Among the lines of the listing below, count those with the string "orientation". Give the number and no commentary.

**Data excerpts:**
————————
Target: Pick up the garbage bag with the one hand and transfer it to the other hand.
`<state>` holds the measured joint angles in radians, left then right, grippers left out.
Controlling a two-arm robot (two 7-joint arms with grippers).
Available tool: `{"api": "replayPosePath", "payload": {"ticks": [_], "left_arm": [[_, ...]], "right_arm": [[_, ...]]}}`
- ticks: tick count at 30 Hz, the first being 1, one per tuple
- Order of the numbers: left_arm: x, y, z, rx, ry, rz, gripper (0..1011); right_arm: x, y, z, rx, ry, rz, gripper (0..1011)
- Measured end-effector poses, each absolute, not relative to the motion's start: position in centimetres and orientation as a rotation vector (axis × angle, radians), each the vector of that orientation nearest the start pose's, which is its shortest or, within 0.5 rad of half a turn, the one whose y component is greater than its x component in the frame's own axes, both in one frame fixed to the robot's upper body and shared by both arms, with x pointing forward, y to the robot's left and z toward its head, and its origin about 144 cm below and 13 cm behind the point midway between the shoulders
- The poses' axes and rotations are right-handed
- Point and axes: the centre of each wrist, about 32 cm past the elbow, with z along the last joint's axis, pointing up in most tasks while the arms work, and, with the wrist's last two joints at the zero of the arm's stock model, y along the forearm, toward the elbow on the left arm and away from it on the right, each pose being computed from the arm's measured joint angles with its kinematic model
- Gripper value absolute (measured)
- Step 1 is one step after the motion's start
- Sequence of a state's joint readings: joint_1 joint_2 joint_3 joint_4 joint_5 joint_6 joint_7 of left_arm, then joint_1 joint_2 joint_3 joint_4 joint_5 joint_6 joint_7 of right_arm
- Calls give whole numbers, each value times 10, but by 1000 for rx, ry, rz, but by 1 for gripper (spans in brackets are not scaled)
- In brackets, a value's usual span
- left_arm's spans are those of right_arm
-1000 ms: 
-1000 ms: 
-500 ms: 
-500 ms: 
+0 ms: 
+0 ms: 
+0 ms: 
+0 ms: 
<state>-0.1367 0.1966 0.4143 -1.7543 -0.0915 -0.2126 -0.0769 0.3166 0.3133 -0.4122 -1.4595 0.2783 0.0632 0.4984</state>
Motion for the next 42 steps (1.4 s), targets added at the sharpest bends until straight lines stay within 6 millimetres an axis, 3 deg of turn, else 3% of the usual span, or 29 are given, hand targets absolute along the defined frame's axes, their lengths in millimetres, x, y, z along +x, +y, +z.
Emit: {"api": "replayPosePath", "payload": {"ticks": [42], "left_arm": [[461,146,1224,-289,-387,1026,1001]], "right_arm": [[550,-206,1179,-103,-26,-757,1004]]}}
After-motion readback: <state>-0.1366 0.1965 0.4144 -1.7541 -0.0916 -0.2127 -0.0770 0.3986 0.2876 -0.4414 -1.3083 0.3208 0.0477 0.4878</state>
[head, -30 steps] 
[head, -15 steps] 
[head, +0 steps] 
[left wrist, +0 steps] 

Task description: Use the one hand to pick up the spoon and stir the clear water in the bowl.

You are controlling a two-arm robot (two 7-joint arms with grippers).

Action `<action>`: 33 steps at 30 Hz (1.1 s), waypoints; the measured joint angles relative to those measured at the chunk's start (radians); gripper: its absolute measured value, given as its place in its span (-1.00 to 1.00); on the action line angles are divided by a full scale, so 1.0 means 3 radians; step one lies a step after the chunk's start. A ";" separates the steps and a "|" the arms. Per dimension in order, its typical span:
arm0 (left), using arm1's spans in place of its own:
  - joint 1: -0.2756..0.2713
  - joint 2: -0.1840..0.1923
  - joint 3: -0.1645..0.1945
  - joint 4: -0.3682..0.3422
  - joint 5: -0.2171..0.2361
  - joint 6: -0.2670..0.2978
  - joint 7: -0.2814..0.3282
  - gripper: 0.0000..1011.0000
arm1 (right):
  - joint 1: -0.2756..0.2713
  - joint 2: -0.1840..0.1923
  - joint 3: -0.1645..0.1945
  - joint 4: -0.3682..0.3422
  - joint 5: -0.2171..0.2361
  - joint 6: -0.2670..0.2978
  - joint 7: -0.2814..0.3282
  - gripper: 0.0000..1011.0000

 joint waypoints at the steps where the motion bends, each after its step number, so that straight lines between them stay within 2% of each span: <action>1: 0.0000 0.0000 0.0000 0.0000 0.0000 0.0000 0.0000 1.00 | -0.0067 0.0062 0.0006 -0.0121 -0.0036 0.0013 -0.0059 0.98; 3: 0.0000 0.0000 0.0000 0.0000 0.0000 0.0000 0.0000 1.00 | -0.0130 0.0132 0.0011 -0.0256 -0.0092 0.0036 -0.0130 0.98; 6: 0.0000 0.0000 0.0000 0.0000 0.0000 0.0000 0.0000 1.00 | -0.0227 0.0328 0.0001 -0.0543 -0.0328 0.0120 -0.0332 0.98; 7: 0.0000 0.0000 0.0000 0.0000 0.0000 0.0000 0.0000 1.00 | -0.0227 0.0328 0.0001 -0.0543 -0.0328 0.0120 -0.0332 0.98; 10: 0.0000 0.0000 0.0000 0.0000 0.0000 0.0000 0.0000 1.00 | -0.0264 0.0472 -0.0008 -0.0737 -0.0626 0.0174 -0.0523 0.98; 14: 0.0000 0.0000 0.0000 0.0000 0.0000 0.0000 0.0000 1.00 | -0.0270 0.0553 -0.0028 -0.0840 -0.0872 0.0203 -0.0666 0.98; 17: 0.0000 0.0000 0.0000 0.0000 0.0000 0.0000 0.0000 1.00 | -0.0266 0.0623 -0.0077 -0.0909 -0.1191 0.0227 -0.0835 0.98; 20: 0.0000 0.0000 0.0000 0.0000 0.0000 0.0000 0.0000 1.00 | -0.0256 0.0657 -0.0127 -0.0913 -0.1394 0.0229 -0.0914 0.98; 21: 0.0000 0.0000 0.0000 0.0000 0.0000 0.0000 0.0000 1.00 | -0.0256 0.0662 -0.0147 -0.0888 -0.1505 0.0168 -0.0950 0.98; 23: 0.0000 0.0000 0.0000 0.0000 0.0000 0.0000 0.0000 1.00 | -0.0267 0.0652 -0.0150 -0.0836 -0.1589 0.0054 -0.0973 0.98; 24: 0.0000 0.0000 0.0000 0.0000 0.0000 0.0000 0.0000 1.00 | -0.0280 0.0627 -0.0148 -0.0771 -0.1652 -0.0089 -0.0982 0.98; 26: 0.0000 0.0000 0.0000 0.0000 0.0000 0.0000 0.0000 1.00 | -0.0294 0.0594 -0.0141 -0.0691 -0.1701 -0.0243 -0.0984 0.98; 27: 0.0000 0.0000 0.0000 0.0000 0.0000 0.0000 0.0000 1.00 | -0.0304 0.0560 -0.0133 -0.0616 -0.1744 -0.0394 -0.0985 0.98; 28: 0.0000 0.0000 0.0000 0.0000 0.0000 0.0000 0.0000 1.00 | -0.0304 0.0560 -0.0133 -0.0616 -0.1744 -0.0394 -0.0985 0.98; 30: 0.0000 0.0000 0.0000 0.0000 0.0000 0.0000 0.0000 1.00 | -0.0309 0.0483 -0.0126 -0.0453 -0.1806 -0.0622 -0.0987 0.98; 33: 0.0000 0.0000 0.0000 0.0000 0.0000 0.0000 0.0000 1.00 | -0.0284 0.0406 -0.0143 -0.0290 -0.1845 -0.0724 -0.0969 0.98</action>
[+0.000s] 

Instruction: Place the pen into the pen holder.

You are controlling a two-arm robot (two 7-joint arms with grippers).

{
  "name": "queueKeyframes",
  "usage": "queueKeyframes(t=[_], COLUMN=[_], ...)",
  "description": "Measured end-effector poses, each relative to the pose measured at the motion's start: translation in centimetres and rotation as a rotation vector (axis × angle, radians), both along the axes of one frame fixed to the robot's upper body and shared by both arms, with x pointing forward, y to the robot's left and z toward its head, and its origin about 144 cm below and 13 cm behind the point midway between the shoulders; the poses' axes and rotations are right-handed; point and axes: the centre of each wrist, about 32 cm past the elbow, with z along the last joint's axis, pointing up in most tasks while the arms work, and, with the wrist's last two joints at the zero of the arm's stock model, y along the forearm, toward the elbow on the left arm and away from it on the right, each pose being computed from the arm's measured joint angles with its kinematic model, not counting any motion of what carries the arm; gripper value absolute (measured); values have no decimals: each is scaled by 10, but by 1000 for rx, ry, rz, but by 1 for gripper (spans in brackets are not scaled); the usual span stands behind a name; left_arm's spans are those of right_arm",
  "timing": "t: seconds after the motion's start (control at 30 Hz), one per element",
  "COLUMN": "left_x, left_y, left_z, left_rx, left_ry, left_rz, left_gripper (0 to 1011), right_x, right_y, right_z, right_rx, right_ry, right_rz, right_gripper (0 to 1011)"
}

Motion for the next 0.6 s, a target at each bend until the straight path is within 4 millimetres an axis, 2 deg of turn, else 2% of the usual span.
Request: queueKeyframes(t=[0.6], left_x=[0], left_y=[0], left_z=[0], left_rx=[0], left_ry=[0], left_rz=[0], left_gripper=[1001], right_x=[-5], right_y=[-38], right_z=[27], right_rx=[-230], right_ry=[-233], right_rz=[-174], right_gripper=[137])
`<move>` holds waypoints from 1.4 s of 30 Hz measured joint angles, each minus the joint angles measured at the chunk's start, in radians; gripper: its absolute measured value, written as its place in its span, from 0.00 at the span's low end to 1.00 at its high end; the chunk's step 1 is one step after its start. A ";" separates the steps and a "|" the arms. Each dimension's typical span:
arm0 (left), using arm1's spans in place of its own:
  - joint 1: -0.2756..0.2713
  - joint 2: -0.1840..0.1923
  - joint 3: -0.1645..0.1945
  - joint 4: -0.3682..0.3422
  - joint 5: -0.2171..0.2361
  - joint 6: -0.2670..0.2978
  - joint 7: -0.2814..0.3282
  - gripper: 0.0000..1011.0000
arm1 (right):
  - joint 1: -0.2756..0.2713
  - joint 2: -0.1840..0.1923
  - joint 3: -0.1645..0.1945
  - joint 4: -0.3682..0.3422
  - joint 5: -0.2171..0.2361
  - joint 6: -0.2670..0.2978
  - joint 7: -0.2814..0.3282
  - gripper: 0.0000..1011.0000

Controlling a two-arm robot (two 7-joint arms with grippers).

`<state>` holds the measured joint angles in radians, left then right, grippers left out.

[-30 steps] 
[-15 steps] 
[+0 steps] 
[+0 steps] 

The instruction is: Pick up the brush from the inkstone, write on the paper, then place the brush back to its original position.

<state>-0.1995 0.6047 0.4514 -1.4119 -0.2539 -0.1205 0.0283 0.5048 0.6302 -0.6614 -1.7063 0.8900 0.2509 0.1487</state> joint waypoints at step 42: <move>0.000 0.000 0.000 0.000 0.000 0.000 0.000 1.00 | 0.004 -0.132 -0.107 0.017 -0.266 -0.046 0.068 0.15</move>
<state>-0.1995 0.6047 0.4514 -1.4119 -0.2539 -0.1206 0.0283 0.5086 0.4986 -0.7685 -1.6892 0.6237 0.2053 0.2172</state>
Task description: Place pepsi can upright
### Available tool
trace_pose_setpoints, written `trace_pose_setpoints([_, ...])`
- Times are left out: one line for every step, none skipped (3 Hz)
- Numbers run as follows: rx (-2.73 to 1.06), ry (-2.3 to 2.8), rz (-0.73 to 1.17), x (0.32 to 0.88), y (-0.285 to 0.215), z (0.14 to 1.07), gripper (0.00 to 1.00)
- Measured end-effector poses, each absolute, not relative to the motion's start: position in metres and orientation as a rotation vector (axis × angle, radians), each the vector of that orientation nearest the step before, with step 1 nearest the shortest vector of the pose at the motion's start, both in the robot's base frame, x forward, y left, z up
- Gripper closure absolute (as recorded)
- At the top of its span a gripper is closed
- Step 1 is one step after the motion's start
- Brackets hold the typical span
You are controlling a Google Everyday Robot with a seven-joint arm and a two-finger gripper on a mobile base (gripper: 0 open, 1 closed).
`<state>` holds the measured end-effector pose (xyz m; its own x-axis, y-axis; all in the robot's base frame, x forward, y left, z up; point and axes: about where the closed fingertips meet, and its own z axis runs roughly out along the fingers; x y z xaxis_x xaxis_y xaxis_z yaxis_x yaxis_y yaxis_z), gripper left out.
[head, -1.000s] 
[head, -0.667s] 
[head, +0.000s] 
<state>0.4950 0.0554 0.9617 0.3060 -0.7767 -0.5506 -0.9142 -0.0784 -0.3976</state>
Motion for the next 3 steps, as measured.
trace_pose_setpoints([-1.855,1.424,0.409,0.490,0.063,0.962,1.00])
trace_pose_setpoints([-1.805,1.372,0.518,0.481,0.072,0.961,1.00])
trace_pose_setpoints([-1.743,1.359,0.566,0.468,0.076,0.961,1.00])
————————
**Solution to the exercise:**
2